━━━━━ Task input ━━━━━

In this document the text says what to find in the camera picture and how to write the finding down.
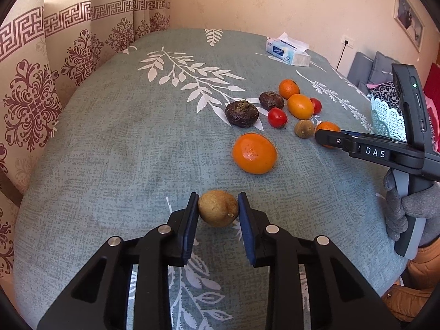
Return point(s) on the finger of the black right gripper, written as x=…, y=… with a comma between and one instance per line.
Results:
x=343, y=139

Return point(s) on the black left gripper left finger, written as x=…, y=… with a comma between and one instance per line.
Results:
x=97, y=297

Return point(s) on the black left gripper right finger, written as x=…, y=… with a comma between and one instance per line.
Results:
x=339, y=295

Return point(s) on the orange tangerine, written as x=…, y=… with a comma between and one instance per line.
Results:
x=327, y=126

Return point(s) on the small brown kiwi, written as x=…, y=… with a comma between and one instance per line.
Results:
x=304, y=129

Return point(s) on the red cherry tomato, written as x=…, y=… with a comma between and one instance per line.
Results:
x=316, y=105
x=277, y=118

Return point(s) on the oval orange fruit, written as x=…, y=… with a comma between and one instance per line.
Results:
x=300, y=106

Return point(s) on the small round orange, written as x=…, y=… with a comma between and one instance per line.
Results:
x=288, y=88

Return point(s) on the small dark water chestnut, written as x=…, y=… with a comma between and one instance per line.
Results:
x=269, y=100

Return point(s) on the large orange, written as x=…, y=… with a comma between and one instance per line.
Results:
x=254, y=153

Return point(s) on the large dark water chestnut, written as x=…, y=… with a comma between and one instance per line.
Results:
x=241, y=113

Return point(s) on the brown kiwi fruit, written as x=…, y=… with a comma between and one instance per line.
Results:
x=218, y=208

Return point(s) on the grey gloved right hand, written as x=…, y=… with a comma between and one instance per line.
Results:
x=422, y=204

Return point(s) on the light blue lattice basket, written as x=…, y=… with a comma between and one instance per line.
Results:
x=387, y=121

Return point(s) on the leopard print cloth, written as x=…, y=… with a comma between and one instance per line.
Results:
x=386, y=92

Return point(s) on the red headboard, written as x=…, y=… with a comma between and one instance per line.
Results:
x=432, y=85

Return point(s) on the blue white tissue box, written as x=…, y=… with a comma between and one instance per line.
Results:
x=288, y=50

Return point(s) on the beige patterned curtain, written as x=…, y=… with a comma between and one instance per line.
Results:
x=48, y=49

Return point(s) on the grey padded bed frame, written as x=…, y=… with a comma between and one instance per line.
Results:
x=365, y=70

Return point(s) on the white wall socket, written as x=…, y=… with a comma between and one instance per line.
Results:
x=348, y=41

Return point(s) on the framed wall picture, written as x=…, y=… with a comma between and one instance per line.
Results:
x=408, y=19

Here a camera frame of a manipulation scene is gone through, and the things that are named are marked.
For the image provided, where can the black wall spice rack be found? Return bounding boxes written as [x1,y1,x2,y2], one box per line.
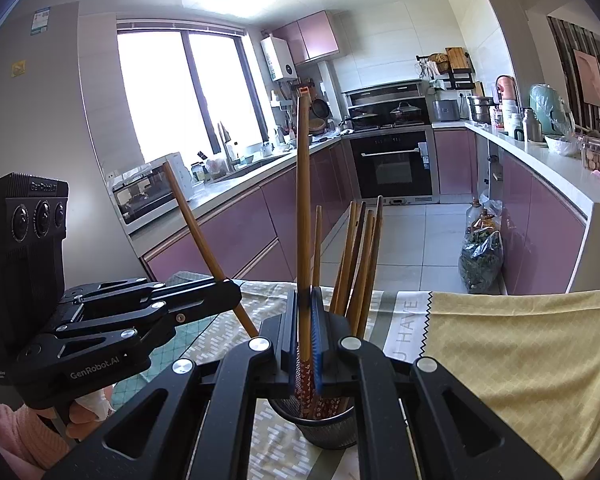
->
[416,47,476,91]

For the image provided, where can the silver rice cooker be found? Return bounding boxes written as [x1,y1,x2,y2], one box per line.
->
[432,100,460,122]

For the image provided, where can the yellow cloth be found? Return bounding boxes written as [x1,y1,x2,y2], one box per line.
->
[425,290,600,479]

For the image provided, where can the chopstick in holder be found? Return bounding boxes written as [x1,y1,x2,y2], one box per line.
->
[329,200,358,315]
[312,205,323,288]
[343,202,366,330]
[356,195,384,339]

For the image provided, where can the left camera box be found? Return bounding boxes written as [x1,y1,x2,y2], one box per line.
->
[0,172,69,351]

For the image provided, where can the wooden chopstick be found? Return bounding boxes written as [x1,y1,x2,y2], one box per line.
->
[162,162,259,337]
[296,93,312,418]

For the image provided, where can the left hand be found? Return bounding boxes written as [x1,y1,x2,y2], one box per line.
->
[65,386,114,441]

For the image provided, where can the black mesh utensil holder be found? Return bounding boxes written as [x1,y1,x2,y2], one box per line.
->
[268,396,356,450]

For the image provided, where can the pink lower kitchen cabinets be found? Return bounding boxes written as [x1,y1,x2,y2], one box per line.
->
[132,128,588,295]

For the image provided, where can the green vegetable plastic bag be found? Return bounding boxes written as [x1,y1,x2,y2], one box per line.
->
[458,228,504,294]

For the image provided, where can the steel stock pot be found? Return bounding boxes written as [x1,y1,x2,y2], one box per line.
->
[466,96,494,124]

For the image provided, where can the black built-in oven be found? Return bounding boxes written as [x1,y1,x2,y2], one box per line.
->
[350,129,437,202]

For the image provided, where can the white water heater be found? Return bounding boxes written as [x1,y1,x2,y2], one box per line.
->
[260,36,297,82]

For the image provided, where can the grey refrigerator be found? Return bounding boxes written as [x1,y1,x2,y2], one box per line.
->
[0,2,144,287]

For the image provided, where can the pink upper cabinet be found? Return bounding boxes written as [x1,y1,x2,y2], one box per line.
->
[273,11,340,65]

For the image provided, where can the pink thermos kettle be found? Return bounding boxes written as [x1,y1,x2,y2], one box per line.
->
[495,75,519,110]

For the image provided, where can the teal round appliance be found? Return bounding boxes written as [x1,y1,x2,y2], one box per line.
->
[529,84,574,136]

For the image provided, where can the stove hood with pots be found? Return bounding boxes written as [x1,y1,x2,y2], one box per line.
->
[343,80,430,131]

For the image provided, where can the pink wall painting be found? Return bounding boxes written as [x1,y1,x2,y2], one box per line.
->
[573,50,600,107]

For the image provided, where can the white microwave oven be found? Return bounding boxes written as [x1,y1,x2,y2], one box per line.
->
[107,152,196,233]

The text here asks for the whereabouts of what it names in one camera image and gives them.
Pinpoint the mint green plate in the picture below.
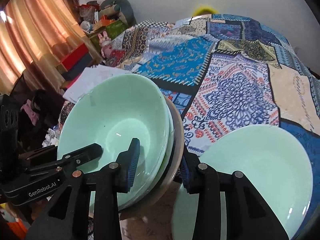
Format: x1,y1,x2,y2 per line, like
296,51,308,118
171,125,313,239

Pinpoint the pink bowl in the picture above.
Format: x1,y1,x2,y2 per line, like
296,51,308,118
119,96,184,220

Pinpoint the green cardboard box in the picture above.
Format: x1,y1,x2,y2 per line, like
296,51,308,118
88,20,127,50

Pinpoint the white folded paper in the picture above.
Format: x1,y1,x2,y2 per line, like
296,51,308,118
63,64,130,103

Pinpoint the white bowl with black spots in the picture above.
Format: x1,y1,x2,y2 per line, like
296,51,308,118
148,107,174,193

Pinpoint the pink bunny toy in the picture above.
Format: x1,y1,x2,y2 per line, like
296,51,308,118
98,31,112,58

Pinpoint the red gift box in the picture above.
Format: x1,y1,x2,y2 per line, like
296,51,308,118
56,43,93,81

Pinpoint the yellow round object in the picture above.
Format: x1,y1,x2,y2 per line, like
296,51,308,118
192,5,219,17

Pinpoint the patchwork patterned tablecloth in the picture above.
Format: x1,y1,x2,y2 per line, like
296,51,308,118
42,13,320,240

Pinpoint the mint green bowl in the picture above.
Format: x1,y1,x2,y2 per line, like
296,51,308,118
57,74,169,210

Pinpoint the grey plush toy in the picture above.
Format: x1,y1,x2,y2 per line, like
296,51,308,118
99,0,136,27

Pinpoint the orange curtain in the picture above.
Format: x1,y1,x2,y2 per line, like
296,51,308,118
0,0,86,95

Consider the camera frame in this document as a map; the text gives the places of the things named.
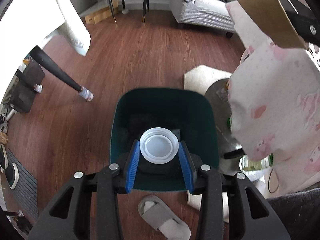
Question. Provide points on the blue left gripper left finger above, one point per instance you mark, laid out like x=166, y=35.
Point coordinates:
x=131, y=166

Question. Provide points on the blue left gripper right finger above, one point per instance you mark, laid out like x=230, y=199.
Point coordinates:
x=187, y=167

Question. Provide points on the white plastic lid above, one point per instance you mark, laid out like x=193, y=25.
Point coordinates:
x=158, y=145

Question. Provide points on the brown cardboard piece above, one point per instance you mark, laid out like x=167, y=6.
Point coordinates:
x=260, y=12

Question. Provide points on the black trash bin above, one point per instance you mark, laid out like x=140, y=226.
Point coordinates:
x=189, y=116

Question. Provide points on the grey slipper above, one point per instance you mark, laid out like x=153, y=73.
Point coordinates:
x=161, y=218

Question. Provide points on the pink cartoon tablecloth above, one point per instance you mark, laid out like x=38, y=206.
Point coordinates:
x=274, y=98

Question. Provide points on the grey armchair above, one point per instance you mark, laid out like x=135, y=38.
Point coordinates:
x=207, y=13

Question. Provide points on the black dining table leg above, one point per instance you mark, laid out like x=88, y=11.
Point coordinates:
x=50, y=65

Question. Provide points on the cardboard box on floor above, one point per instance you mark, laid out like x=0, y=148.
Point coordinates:
x=97, y=13

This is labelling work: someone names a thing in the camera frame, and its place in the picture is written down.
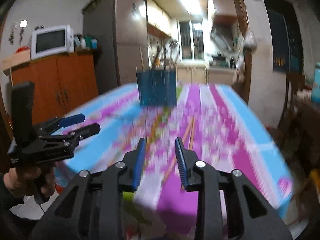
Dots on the orange wooden cabinet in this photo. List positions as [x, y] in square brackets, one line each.
[63, 82]

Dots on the teal thermos flask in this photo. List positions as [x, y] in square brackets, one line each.
[315, 94]

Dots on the brown three-door refrigerator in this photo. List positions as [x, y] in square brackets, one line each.
[120, 28]

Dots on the cardboard box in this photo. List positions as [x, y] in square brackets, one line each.
[16, 59]

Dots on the blue lidded cup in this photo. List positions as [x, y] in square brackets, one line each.
[94, 44]

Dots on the white microwave oven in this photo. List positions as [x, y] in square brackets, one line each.
[52, 40]

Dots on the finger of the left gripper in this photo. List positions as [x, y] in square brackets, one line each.
[51, 148]
[52, 125]

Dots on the blue perforated utensil holder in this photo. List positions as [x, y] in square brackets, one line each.
[157, 88]

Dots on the kitchen window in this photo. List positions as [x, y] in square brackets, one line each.
[191, 40]

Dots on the person left hand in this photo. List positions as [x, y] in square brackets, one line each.
[19, 181]

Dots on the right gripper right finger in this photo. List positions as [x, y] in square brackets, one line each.
[229, 205]

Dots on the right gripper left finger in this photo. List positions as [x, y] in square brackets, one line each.
[90, 207]

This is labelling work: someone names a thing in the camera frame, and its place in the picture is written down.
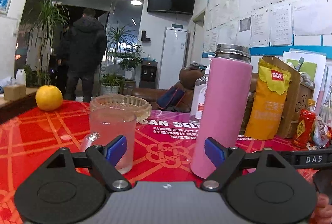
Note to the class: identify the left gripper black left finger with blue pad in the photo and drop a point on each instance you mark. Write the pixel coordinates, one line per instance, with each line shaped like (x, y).
(71, 187)

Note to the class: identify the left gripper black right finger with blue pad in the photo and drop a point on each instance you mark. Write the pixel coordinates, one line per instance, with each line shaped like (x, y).
(259, 187)

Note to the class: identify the pink thermos bottle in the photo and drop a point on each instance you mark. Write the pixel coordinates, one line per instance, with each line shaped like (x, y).
(225, 102)

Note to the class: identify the red drink bottle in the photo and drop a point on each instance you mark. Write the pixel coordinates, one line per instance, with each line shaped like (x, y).
(305, 125)

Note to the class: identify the hand sanitizer pump bottle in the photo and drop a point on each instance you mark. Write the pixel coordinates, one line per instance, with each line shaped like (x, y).
(199, 95)

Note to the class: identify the person's hand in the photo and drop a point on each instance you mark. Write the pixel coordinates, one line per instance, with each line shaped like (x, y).
(323, 211)

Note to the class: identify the snack packet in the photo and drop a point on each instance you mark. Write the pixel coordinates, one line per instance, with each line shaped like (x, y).
(322, 133)

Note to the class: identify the orange yellow snack bag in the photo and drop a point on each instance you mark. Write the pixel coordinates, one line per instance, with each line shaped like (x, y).
(269, 99)

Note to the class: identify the brown cardboard box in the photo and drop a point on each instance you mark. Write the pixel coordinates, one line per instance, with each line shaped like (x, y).
(296, 99)

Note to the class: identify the frosted glass mug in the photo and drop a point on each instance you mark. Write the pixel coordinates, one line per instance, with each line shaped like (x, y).
(105, 125)

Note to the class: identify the woven pen holder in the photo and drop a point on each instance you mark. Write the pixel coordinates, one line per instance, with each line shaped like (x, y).
(247, 113)

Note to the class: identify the yellow orange fruit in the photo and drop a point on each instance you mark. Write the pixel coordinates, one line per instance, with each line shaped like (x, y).
(48, 98)

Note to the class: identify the wooden side table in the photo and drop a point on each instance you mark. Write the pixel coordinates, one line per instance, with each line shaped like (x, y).
(10, 109)

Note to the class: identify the glass ashtray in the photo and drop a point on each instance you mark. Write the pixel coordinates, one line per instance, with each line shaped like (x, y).
(140, 107)

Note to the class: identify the small cardboard box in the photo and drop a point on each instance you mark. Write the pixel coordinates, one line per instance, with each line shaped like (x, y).
(14, 92)

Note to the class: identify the white plastic jug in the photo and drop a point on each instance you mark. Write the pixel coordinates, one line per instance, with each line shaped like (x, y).
(21, 77)

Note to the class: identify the blue bag on sofa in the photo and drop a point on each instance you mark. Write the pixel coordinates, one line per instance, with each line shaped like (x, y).
(170, 98)

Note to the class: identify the black water dispenser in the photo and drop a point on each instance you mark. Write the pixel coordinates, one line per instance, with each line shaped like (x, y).
(148, 74)

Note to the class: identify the white pot plant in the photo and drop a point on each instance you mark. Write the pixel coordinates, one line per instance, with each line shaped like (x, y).
(123, 55)

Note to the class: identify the person in black jacket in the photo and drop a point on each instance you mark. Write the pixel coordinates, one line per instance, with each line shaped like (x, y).
(83, 48)

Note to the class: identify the tall palm plant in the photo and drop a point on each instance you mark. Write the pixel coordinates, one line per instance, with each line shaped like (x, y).
(40, 26)

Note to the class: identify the white refrigerator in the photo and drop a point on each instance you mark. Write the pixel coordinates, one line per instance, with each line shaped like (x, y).
(172, 57)

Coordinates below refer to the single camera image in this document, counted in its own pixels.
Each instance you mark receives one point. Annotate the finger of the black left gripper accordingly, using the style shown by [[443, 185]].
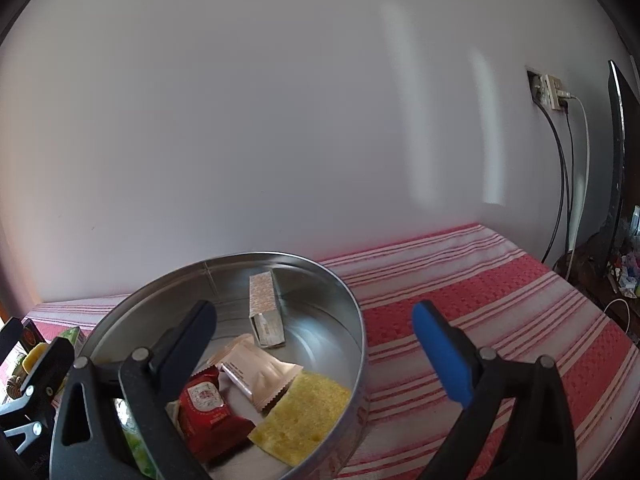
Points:
[[47, 377]]

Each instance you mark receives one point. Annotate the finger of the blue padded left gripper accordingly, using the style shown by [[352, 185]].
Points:
[[10, 336]]

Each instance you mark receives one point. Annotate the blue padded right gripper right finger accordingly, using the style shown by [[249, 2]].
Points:
[[451, 353]]

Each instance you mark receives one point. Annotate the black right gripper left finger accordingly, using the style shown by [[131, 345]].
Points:
[[178, 352]]

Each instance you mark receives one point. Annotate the black small box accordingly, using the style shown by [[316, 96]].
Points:
[[30, 336]]

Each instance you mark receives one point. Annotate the green tissue pack front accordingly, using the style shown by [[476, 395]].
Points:
[[134, 439]]

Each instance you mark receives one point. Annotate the green tissue pack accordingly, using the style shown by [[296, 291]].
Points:
[[76, 336], [134, 439]]

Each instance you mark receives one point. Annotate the red snack packet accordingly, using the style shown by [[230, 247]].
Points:
[[208, 425]]

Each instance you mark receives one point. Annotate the pink snack packet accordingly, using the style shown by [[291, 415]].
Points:
[[260, 376]]

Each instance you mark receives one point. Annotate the round metal tin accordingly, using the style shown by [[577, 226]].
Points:
[[280, 309]]

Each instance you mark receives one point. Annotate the pink patterned small box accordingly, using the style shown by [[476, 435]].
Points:
[[264, 311]]

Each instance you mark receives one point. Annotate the yellow sponge piece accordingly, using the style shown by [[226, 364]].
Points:
[[301, 419]]

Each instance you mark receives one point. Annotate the brown twine ball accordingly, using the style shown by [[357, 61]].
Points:
[[14, 385]]

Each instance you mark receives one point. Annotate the green tissue pack upright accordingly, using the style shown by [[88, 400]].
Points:
[[76, 336]]

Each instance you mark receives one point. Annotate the red white striped bedspread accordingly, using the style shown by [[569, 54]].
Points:
[[502, 298]]

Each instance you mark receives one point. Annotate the wooden desk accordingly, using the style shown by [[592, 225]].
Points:
[[612, 286]]

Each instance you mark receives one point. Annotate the black monitor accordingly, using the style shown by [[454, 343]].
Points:
[[622, 222]]

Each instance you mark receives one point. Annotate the white wall socket adapter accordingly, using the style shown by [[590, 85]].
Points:
[[548, 90]]

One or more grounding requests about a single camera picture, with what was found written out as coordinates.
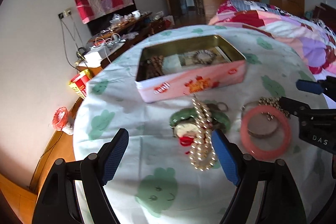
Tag red knot string charm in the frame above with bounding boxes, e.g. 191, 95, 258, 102
178, 136, 194, 147

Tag red yellow carton box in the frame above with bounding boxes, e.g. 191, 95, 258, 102
68, 69, 92, 99

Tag silver mesh band watch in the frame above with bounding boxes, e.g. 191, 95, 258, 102
173, 122, 199, 138

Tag dark wooden headboard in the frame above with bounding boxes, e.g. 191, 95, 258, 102
313, 3, 336, 32

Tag black television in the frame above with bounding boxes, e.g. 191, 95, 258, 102
86, 0, 138, 37

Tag pink plastic bangle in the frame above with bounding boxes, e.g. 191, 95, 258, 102
240, 103, 291, 160

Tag white box device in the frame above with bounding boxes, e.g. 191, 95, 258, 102
84, 47, 110, 67

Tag silver bead cluster bracelet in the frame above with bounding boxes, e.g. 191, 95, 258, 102
258, 97, 291, 121

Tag paper leaflet in tin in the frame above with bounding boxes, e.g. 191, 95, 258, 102
162, 46, 231, 75

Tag white green patterned bedsheet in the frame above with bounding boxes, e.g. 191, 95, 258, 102
73, 25, 335, 223

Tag white pearl necklace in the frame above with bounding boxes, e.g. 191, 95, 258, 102
188, 96, 218, 172

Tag hanging power cables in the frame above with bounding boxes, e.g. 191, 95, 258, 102
59, 15, 87, 70

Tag red patchwork cloth cover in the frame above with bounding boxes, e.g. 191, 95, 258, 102
75, 0, 134, 24

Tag pink patchwork quilt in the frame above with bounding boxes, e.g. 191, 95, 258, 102
209, 0, 335, 75

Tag green jade bangle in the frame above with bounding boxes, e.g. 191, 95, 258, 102
169, 100, 231, 132

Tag wall power socket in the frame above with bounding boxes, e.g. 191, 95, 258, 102
58, 9, 72, 19

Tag pink metal tin box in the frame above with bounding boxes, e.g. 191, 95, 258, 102
135, 34, 247, 103

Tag bin with red bag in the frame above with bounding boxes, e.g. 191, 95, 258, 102
52, 107, 74, 135

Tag wooden tv cabinet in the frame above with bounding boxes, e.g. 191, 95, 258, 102
75, 11, 166, 76

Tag small grey pearl bracelet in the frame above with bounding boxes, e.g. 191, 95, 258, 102
192, 50, 218, 65

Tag brown wooden bead bracelet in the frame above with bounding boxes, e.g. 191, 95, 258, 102
144, 54, 166, 80

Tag silver metal bangle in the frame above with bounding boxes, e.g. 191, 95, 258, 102
248, 112, 280, 139

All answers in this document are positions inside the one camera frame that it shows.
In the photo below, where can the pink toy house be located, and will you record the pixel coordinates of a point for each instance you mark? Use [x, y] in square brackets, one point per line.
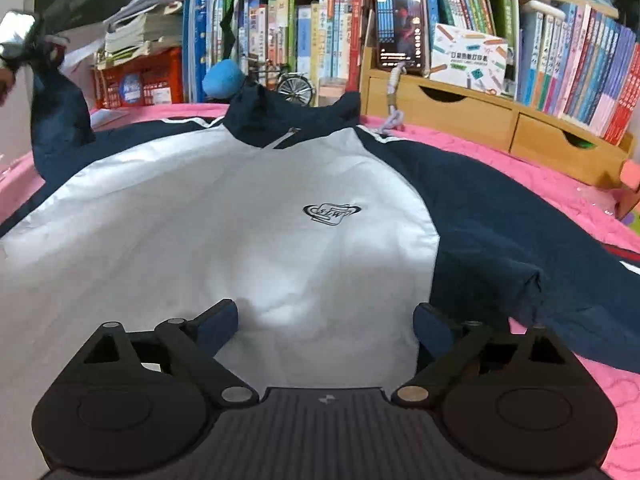
[628, 194]

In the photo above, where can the white and navy jacket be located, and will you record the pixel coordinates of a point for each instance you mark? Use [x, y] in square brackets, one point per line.
[326, 235]

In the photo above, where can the white patterned box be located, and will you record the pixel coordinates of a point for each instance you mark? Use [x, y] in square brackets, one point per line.
[468, 59]

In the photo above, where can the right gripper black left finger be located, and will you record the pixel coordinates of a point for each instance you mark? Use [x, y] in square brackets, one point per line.
[192, 347]

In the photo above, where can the stack of papers and books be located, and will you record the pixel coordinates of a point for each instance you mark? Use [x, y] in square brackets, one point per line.
[141, 28]

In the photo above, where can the miniature bicycle model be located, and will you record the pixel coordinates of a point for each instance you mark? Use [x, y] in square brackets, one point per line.
[294, 87]

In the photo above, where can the smartphone with lit screen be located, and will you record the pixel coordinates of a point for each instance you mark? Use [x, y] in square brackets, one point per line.
[400, 34]

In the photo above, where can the blue notebook on table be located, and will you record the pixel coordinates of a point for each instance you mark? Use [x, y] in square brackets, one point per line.
[102, 117]

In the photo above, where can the wooden drawer organizer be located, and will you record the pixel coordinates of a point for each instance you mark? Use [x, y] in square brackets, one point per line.
[512, 128]

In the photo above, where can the white loose paper sheet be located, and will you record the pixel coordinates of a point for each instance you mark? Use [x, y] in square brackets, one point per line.
[73, 59]

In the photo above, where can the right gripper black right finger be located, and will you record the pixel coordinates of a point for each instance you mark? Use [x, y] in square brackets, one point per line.
[452, 346]

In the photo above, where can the row of colourful books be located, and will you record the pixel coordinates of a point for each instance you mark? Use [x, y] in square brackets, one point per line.
[576, 60]

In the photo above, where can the pink lidded cup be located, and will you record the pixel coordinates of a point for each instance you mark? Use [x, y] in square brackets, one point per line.
[330, 90]

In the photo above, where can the red plastic crate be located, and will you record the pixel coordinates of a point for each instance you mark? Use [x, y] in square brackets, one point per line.
[143, 81]

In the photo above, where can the left row of books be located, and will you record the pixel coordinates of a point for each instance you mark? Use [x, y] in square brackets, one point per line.
[202, 44]

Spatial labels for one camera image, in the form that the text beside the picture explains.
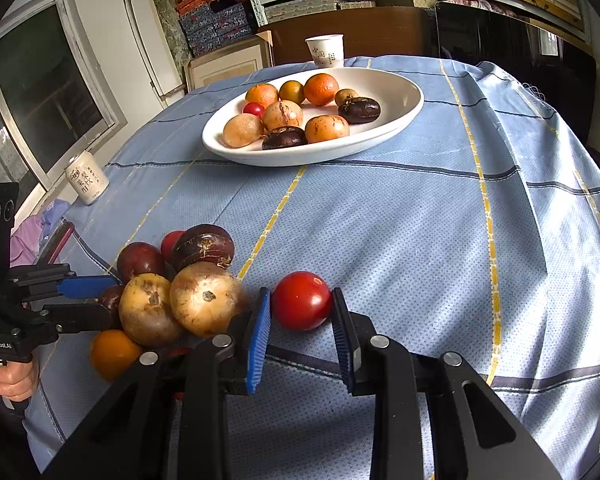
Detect red-cased smartphone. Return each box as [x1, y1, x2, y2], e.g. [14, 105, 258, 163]
[38, 220, 74, 264]

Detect small red tomato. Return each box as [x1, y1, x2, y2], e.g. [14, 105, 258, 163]
[160, 230, 184, 263]
[242, 102, 265, 118]

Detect small brown fruit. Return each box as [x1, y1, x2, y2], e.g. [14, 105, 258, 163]
[334, 88, 358, 106]

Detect small red tomato back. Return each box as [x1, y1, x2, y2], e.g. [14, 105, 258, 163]
[160, 230, 184, 263]

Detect yellow-brown passion fruit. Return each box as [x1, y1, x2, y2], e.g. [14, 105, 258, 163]
[119, 273, 183, 348]

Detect brown wooden board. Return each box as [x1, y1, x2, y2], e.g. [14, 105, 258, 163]
[260, 6, 437, 65]

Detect white beverage can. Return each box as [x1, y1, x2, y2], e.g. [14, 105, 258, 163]
[65, 151, 109, 206]

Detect spotted orange persimmon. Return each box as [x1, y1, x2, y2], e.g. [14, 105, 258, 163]
[304, 115, 350, 143]

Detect tan onion-like fruit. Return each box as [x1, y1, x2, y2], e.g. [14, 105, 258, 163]
[170, 261, 250, 338]

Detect greenish orange mandarin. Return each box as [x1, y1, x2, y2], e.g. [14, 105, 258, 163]
[278, 80, 306, 105]

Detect white paper cup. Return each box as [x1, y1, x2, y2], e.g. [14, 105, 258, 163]
[306, 34, 344, 68]

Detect stack of blue patterned boxes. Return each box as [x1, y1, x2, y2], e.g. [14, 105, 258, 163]
[178, 3, 252, 58]

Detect dark purple passion fruit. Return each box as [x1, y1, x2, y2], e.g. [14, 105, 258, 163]
[172, 224, 235, 271]

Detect dark brown passion fruit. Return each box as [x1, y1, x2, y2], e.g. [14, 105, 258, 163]
[99, 285, 124, 323]

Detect light blue checked tablecloth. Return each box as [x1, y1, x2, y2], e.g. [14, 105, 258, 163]
[21, 54, 600, 480]

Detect bright orange mandarin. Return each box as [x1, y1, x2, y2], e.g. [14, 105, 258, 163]
[245, 84, 278, 108]

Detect window with white frame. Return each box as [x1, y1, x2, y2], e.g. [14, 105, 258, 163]
[0, 0, 126, 214]

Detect person's left hand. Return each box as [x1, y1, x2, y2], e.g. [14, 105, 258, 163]
[0, 359, 38, 403]

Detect wrinkled dark passion fruit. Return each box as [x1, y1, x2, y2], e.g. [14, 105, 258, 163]
[338, 96, 381, 125]

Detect purple blue cloth pile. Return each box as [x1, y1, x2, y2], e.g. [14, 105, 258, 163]
[9, 200, 71, 268]

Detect large tan round fruit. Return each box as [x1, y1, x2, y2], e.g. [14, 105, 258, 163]
[222, 113, 265, 148]

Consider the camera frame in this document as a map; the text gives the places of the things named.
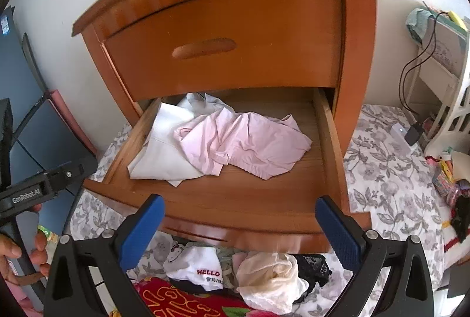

━━━━━

Work task:
Your answer must be exactly the lines from the one with "Detect window with" through the final line of the data, with no pictures in it.

Expected answer:
Detect window with white frame. Return each box as [x1, y1, x2, y2], e.g. [14, 105, 258, 163]
[0, 0, 126, 214]

Detect person's left hand. Return each box as [x1, y1, x2, y2], e.g. [14, 105, 258, 163]
[0, 359, 38, 403]

Detect wrinkled dark passion fruit. Return each box as [x1, y1, x2, y2], e.g. [14, 105, 258, 163]
[338, 96, 381, 125]

Detect purple blue cloth pile. Return each box as [x1, y1, x2, y2], e.g. [14, 105, 258, 163]
[9, 200, 71, 268]

Detect large tan round fruit. Return each box as [x1, y1, x2, y2], e.g. [14, 105, 258, 163]
[222, 113, 265, 148]

Consider the camera frame in this document as a map; the text gives the places of the things named.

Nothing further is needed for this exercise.